■ **Task statement**:
Set down, exactly as written, the lines from the top of the data to the line that holds "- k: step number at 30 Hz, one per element", and omit the pictures.

[Records from a dataset]
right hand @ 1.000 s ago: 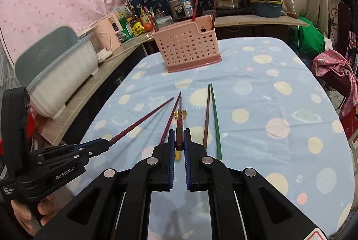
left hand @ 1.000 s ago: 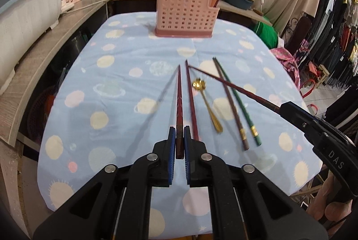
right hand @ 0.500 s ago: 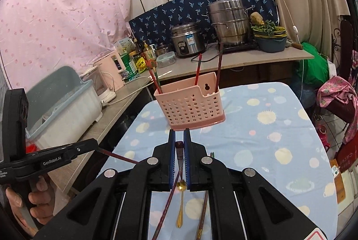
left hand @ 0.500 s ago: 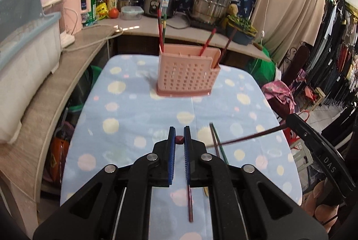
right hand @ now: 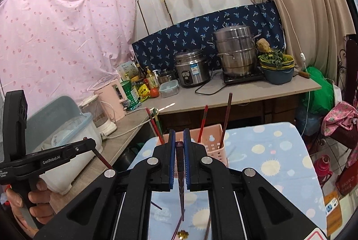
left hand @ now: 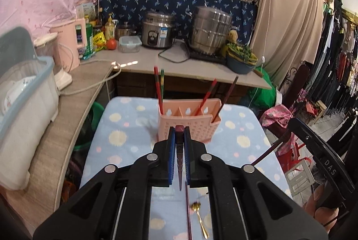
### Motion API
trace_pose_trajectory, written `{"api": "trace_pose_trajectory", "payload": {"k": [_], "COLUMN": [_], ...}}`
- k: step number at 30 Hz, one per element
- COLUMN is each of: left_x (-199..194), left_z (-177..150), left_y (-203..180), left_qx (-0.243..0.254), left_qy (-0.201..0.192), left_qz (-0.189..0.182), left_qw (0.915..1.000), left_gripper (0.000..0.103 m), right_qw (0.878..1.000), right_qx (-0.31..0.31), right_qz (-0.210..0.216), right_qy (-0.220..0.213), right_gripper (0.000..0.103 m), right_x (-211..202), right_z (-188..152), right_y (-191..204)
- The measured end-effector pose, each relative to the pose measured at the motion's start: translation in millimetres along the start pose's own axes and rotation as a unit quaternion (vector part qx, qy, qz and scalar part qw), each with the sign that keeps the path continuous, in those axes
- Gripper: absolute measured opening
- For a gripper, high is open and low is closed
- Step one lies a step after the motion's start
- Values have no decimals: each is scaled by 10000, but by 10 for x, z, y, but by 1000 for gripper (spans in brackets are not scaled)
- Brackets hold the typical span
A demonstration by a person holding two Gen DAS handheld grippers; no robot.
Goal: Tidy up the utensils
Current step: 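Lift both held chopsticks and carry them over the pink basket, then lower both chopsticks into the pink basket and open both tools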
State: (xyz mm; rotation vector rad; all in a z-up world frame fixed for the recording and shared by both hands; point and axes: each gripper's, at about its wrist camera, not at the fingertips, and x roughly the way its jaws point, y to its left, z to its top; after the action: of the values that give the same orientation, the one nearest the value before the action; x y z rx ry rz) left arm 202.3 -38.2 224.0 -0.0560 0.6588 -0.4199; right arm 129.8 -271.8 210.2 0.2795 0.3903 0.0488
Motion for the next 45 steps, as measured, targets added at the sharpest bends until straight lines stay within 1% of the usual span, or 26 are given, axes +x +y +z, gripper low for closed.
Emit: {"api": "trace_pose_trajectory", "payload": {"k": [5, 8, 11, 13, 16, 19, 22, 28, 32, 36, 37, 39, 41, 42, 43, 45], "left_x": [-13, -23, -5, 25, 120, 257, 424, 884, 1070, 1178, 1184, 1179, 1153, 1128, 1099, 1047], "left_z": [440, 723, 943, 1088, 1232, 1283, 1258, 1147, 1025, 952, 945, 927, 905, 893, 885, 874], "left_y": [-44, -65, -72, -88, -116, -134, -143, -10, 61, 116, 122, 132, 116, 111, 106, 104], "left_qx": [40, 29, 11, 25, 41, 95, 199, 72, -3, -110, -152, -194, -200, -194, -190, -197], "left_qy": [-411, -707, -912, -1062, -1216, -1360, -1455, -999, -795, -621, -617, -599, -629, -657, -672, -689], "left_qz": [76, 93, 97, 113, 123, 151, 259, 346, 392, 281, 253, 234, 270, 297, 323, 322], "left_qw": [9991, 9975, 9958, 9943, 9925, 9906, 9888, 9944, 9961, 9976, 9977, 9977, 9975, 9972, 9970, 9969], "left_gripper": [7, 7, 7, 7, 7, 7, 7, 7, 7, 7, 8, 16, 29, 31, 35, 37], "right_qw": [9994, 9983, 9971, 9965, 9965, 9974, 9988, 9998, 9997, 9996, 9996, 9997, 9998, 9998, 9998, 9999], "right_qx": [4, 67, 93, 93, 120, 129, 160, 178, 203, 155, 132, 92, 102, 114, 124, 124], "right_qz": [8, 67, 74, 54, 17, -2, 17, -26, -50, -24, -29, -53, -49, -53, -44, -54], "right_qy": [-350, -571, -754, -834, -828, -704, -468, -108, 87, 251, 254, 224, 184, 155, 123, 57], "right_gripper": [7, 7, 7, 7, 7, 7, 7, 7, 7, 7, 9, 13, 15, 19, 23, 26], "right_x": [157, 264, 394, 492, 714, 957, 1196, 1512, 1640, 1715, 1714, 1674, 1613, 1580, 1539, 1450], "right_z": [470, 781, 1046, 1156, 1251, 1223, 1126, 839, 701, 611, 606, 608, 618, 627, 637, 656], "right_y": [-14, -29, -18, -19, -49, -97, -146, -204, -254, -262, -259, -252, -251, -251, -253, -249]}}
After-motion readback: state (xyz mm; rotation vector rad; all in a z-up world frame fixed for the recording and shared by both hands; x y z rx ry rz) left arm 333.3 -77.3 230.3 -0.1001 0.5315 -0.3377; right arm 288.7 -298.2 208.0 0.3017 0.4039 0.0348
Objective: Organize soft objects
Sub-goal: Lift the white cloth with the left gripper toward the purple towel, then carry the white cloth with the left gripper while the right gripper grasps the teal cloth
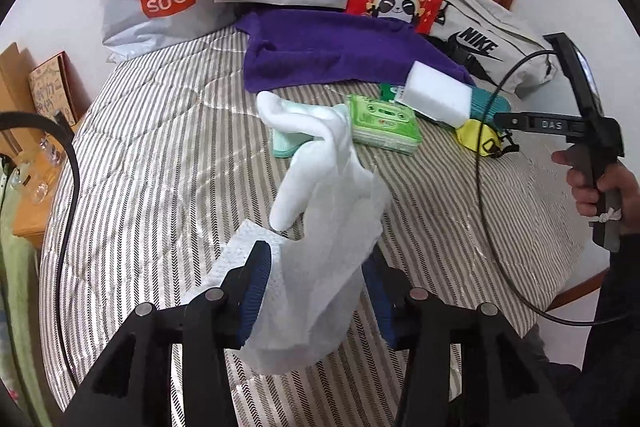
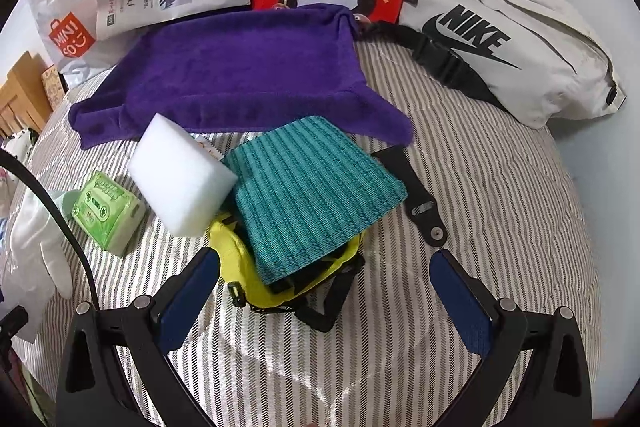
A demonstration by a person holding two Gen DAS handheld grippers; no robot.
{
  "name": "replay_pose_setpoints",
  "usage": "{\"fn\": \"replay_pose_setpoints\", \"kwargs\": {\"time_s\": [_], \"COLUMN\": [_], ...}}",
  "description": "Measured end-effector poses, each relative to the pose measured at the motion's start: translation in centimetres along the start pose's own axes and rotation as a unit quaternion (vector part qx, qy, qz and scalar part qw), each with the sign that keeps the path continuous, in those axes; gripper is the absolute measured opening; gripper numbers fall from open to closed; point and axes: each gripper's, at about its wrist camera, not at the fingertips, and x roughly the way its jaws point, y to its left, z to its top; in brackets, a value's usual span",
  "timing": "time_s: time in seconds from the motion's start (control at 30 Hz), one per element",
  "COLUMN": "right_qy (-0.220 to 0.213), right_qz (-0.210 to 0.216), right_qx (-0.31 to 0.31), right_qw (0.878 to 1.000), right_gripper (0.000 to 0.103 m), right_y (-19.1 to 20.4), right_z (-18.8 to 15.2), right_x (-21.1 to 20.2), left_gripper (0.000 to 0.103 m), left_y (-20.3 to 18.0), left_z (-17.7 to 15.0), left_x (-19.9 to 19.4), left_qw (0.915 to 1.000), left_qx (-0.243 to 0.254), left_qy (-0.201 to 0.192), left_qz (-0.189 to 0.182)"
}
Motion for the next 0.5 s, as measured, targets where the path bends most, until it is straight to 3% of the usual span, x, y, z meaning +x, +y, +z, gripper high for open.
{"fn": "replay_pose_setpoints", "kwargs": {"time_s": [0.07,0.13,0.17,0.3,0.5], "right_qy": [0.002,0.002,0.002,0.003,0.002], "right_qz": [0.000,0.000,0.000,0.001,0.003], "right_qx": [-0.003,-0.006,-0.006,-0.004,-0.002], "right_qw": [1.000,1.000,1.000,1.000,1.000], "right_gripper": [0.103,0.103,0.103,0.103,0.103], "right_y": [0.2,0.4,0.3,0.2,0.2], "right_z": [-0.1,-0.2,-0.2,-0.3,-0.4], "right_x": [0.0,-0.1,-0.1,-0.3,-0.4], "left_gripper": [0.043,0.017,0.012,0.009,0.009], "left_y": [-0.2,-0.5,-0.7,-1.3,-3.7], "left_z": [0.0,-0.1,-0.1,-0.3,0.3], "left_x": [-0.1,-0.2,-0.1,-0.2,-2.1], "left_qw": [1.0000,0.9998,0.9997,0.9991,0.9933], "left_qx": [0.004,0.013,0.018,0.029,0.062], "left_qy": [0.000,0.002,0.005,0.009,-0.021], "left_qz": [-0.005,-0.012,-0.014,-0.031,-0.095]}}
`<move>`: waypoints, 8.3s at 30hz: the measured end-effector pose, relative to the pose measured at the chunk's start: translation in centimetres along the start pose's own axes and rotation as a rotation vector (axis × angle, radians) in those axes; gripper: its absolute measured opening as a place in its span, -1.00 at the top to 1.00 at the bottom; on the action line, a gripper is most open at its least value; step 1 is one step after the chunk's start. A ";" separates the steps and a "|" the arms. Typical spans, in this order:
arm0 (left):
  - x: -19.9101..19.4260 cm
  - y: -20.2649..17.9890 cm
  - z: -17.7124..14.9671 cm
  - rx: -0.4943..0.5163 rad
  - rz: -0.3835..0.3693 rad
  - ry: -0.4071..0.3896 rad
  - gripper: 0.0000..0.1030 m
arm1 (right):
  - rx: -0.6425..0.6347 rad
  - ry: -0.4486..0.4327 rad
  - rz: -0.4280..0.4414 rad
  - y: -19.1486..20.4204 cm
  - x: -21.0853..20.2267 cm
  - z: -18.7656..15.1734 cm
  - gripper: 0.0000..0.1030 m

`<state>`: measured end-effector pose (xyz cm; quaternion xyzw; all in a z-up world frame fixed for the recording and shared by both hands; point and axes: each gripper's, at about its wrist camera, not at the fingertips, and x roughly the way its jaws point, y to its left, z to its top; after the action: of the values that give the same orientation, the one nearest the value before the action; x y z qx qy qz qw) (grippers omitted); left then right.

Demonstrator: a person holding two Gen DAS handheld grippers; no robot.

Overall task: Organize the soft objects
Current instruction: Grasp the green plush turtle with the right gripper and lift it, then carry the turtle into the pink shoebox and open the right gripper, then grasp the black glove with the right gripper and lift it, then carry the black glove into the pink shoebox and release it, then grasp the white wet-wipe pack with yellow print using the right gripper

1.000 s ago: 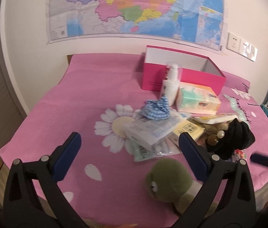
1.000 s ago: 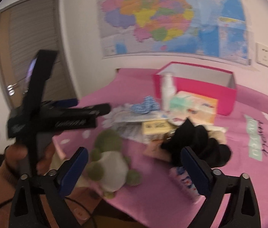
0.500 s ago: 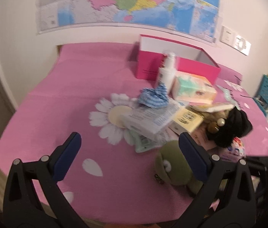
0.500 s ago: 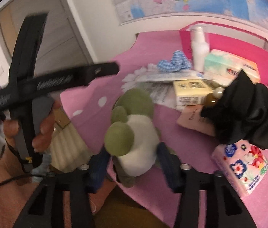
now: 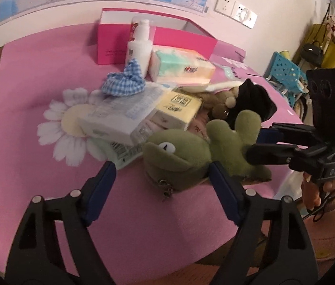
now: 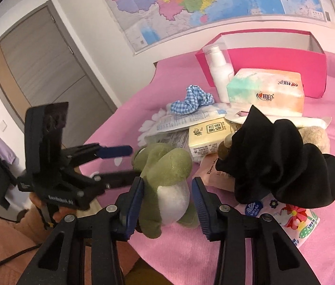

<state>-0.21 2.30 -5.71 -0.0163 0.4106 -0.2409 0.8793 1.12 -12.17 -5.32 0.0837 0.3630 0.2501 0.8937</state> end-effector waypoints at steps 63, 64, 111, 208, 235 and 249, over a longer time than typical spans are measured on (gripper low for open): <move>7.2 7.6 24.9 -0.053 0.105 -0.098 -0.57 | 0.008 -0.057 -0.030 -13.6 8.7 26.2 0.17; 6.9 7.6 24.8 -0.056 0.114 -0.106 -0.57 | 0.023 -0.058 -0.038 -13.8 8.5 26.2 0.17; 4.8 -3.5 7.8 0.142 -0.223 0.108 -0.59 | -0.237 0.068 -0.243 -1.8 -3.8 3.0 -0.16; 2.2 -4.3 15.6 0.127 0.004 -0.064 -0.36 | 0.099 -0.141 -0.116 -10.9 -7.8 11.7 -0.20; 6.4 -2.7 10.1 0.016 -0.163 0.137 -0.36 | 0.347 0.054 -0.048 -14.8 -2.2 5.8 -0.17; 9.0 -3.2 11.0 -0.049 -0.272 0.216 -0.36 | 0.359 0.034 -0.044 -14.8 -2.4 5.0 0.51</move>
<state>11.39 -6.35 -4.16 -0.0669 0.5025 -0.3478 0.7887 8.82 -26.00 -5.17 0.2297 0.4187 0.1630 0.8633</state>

■ **Answer to this problem**:
right hand @ 1.000 s ago: 
left hand @ 1.000 s ago: 
right hand @ 0.500 s ago: 
left hand @ 0.500 s ago: 
right hand @ now: 
left hand @ now: 
### Motion API
trace_pose_trajectory, written `{"api": "trace_pose_trajectory", "payload": {"k": [_], "COLUMN": [_], ...}}`
- k: step number at 30 Hz, one per element

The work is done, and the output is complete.